Nanochat Training on RTX 4070 | Generated by AI
Here’s the full rundown of what happened:
Nanochat Setup Summary on RTX 4070 Workstation
1. Clone the repo
SSH’d into lzw@192.168.1.36, cloned https://github.com/karpathy/nanochat to /mnt/data/nanochat/ (3.7 MB, pure code — data is downloaded separately at runtime).
2. Install uv (Python package manager)
The workstation had Python 3.12.3 but no uv. Installed it:
curl -LsSf https://astral.sh/uv/install.sh | sh
Installed to ~/.local/bin/uv. The project’s pyproject.toml requires uv for dependency management — it pins torch==2.9.1+cu128 (CUDA 12.8) via a custom PyTorch index.
3. Create venv and install dependencies
cd /mnt/data/nanochat
uv venv # Created .venv with CPython 3.10.20 (auto-downloaded)

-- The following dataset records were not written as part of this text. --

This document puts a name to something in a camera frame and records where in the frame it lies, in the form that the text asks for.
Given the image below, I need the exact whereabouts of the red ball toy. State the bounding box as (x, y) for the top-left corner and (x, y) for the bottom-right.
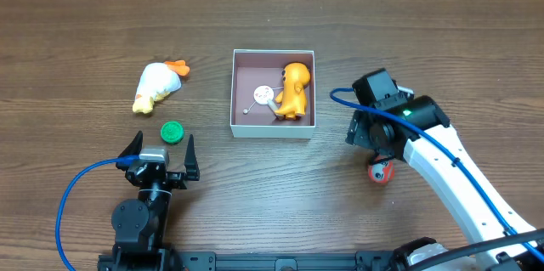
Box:
(367, 160), (394, 183)

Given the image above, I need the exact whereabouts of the blue cable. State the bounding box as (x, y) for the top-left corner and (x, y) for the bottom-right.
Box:
(54, 155), (141, 271)
(329, 87), (544, 251)

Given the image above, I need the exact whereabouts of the thick black cable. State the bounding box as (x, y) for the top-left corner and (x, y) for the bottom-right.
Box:
(407, 227), (544, 271)

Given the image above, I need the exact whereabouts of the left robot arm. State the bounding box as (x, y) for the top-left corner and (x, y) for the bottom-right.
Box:
(97, 132), (200, 271)

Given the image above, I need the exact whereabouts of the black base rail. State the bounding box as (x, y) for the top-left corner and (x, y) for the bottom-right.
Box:
(97, 251), (393, 271)

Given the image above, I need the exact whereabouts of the orange dinosaur toy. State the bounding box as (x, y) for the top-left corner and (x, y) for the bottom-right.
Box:
(275, 62), (311, 120)

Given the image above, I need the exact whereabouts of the left blue cable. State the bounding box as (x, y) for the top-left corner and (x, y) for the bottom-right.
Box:
(54, 155), (141, 271)

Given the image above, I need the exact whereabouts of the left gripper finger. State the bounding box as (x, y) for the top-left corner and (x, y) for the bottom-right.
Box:
(184, 134), (200, 181)
(116, 131), (144, 170)

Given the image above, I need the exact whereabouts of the right blue cable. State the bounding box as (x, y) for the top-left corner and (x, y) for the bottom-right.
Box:
(329, 87), (544, 251)

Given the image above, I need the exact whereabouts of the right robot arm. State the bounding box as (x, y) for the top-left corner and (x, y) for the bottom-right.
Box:
(348, 92), (543, 270)

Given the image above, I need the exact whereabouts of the white round rattle drum toy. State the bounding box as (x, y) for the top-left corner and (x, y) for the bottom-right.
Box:
(242, 85), (280, 115)

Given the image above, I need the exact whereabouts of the white cardboard box pink inside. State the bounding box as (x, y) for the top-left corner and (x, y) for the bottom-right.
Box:
(230, 49), (316, 138)

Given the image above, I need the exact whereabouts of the white plush duck toy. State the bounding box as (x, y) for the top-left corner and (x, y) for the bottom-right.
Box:
(132, 60), (190, 114)

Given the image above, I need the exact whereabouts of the green round cap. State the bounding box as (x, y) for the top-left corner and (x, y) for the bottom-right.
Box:
(160, 121), (184, 144)

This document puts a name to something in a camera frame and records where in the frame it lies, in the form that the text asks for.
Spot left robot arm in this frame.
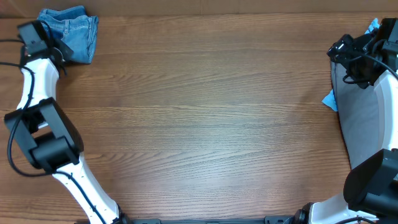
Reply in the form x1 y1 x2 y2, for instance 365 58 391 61
4 20 130 224

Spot light blue denim jeans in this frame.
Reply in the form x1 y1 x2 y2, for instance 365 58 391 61
37 6 99 64

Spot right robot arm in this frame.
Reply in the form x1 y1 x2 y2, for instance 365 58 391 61
285 18 397 223

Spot grey shorts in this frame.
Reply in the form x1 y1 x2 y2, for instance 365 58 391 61
330 62 381 169

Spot light blue cloth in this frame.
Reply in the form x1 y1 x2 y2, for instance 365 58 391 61
322 18 380 112

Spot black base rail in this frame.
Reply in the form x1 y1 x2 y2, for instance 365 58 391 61
129 215 294 224

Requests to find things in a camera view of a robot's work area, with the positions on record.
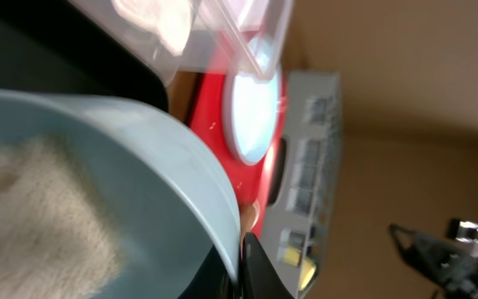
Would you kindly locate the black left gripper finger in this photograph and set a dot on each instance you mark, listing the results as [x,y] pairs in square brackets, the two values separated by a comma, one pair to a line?
[260,279]

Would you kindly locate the light blue bowl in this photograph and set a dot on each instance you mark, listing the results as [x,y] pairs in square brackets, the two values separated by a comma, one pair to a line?
[169,198]

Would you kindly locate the pile of rice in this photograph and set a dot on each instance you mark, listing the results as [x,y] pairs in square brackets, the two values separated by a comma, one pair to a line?
[56,238]

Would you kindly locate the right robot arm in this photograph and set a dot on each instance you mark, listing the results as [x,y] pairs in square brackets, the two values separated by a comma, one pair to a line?
[453,269]

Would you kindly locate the grey dishwasher rack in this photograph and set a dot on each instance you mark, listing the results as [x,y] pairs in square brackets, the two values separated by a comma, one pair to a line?
[307,167]

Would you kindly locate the black waste bin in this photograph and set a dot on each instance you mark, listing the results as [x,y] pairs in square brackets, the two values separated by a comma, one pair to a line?
[49,46]

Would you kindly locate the brown carrot piece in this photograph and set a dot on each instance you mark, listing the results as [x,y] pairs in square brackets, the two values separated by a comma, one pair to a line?
[249,214]

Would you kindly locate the light blue plate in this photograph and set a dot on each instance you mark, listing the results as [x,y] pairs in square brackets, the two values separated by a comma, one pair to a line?
[250,109]

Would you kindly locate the red plastic tray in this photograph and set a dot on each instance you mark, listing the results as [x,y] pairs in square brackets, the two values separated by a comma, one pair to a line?
[250,183]

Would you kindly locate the clear plastic bin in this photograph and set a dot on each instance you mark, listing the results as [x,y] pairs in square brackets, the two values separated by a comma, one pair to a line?
[208,36]

uv sync --extra gpu # Installed 81 packages including torch 2.9.1+cu128
Key packages: torch, triton, nvidia-cudnn, nvidia-nccl, datasets, wandb, fastapi, tiktoken, tokenizers, rustbpe. Total download ~3 GB.
4. Hit a wandb issue
First run crashed because --run=rtx4070-d8 triggered wandb init, and no API key was configured. Fix: added export WANDB_MODE=disabled to the script. The code has a DummyWandb() fallback when run name is “dummy”, but WANDB_MODE=disabled is cleaner — it lets you use any run name without wandb auth.
5. Wrote a custom run script for RTX 4070 (12 GB)
The default speedrun.sh targets 8xH100 (80 GB each, 640 GB total). Had to scale everything down for a single 12 GB card:
| Parameter | speedrun.sh (8xH100) | Our run (RTX 4070) | Why |
|---|---|---|---|
--depth |
24 | 8 | Smaller model (~40M vs ~1.6B params) |
--device-batch-size |
16 | 4 | Fit in 12 GB VRAM |
--total-batch-size |
auto (1M tokens) | 32768 | Reasonable for single GPU |
--max-seq-len |
2048 | 1024 | Save VRAM |
--fp8 |
yes | no | RTX 4070 is SM 89, no fp8 support |
--num-iterations |
auto (compute-optimal) | 5000 | Quick demo run |
--core-metric-every |
2000 | -1 | Skip expensive CORE eval during training |
| GPUs | 8 (torchrun) | 1 (python -m) | Gradient accumulation handles it automatically |
6. Runtime data pipeline
nanochat downloads its own data at runtime (not bundled in the repo):
- Step 1:
python -m nanochat.dataset -n 8— downloads 8 shards (~2B chars, ~800 MB) of ClimbMix pretraining data from HuggingFace to~/.cache/nanochat/base_data_climbmix/ - Step 2:
python -m scripts.tok_train— trains a BPE tokenizer (vocab 32768) on the downloaded data - Step 3: Pretraining — 5000 steps, ~103K tok/sec, ~26 min
- Step 4: Download SFT identity conversations (2.3 MB JSONL from Karpathy’s S3)
- Step 5: SFT — 1500 steps, teaches the model conversation format
- Step 6: Eval + chat
7. Current status
Running in tmux session nanochat. Pretraining is ~1.6% done (step 81/5000), loss dropping steadily (7.73 → 6.22), VRAM usage only 2.7 GB / 12 GB with GPU at 99% utilization.
Key takeaway
nanochat is self-contained — the only thing you need is a GPU + uv. It downloads data, trains tokenizer, pretrains, SFTs, and serves a chat UI, all from one script. The --depth dial controls everything else automatically (width, heads, LR, training horizon). On a 12 GB card, depth=8 is comfortable; you could push to depth=12-16 with smaller batch sizes.